This data contains Christmas tree sales (in millions) in the US for both real and artificial Christmas trees from 2004.
This exercise is just to help you learn to adapt code.
- Layer 1: Add data and plot aesthetics
- Layers 2 & 3: Add values and line of best fit.
- Layer 4: Labels
- Layer 5: Factor level labels and colours
- Layer 6: Apply a theme.
Layer 1 Add data and plot aesthetics
Look through the data set so you are aware what to include. Amend the code below to add data and plot the aesthetics.
Use the drop down below if you need a hint…
👀 Click for a hint
NULL1- what is the name of your object with the data.NULL2- what variable should be on the x (horizontal axis). As this is a line graph, try to think carefully what would be most appropriate.NULL3- what variable should be in the y (vertical) axis. This is usually a numeric value for most charts.NULL4- We can usecol =to decide if we have factors with multiple levels. We can then later assign these a colour or pattern (e.g. dash vs. solid line).

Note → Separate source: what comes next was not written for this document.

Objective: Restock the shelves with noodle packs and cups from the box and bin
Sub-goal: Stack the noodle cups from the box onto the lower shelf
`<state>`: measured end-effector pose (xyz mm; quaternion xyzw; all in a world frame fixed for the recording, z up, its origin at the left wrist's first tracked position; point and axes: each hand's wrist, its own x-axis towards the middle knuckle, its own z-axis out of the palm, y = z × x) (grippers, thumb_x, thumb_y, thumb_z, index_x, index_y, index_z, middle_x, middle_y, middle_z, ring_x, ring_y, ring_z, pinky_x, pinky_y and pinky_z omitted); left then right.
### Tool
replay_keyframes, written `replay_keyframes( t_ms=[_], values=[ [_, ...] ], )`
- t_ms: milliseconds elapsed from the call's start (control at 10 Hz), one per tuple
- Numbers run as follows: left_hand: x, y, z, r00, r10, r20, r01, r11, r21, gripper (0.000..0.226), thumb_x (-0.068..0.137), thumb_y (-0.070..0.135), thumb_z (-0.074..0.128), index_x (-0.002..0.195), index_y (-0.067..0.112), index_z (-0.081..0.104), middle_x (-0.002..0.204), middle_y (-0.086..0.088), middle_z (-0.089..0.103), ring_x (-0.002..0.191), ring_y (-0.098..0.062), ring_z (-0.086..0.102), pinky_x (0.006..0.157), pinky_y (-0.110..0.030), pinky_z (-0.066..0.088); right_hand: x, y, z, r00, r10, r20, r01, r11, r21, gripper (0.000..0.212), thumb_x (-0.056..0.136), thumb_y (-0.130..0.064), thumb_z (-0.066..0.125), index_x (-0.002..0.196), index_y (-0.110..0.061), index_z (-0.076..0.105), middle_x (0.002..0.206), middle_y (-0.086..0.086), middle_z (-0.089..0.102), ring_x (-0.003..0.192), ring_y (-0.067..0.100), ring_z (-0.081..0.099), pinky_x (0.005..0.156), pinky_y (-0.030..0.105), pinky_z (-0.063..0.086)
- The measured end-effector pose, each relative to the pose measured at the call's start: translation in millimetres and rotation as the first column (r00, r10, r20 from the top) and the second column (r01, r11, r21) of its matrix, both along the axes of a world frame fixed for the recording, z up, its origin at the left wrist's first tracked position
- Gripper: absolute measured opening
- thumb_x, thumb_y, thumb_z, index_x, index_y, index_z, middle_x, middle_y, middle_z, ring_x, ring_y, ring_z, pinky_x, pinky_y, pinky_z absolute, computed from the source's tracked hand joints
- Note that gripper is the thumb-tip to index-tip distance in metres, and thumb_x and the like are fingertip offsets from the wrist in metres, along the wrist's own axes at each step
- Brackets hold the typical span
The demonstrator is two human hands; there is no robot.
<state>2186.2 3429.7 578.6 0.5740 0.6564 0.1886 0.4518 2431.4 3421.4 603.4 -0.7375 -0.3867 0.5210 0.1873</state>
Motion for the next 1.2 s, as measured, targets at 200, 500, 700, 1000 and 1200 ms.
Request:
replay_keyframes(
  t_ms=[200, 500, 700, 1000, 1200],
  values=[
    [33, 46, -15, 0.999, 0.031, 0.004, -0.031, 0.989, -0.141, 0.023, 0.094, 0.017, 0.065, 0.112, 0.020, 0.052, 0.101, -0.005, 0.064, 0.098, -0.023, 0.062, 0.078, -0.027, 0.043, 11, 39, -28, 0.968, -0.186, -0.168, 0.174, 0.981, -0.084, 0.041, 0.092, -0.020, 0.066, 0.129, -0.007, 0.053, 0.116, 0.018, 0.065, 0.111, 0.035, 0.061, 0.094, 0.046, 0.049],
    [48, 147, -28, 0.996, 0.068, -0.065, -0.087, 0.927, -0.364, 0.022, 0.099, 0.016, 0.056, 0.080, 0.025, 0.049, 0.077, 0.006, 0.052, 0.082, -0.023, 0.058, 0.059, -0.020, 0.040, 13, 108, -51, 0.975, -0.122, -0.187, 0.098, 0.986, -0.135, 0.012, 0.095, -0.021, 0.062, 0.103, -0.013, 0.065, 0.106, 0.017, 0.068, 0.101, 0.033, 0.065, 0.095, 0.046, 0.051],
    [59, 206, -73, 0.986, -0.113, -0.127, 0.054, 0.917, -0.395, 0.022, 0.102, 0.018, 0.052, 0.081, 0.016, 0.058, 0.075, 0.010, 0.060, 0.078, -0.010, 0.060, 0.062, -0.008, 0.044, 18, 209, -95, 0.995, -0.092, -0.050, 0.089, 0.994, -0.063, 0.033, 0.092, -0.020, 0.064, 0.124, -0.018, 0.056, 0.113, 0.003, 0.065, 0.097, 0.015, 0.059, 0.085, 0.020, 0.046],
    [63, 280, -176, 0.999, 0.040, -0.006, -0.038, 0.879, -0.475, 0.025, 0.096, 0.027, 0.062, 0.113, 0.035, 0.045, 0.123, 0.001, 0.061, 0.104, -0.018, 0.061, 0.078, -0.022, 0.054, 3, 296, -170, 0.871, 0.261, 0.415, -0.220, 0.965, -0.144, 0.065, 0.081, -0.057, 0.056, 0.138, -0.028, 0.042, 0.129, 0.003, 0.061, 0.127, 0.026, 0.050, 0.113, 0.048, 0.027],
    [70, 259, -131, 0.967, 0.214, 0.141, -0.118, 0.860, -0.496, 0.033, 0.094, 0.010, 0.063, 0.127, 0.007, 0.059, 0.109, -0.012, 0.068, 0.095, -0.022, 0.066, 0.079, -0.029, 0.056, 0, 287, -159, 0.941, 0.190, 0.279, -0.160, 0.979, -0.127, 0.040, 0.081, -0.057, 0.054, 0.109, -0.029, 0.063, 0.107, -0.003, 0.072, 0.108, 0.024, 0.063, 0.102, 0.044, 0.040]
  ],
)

Layers 2 & 3 Add values and line of best fit
geom_point() +
geom_smooth(method = "lm", se = FALSE)geom_point() will add the data as points, and geom_smooth() will give us a line of best fit .
method = "lm specifies the type of line: “lm” means linear model (simple linear regression).
se = FALSE will turn off a shaded area called a confidence interval around the line.
Layer 4 Labels
Run the code below before changing any NULL values. Then look at your plot to see which NULL labels appear on each part of the plot.
Then, update these to give your plot a suitable title* and labels.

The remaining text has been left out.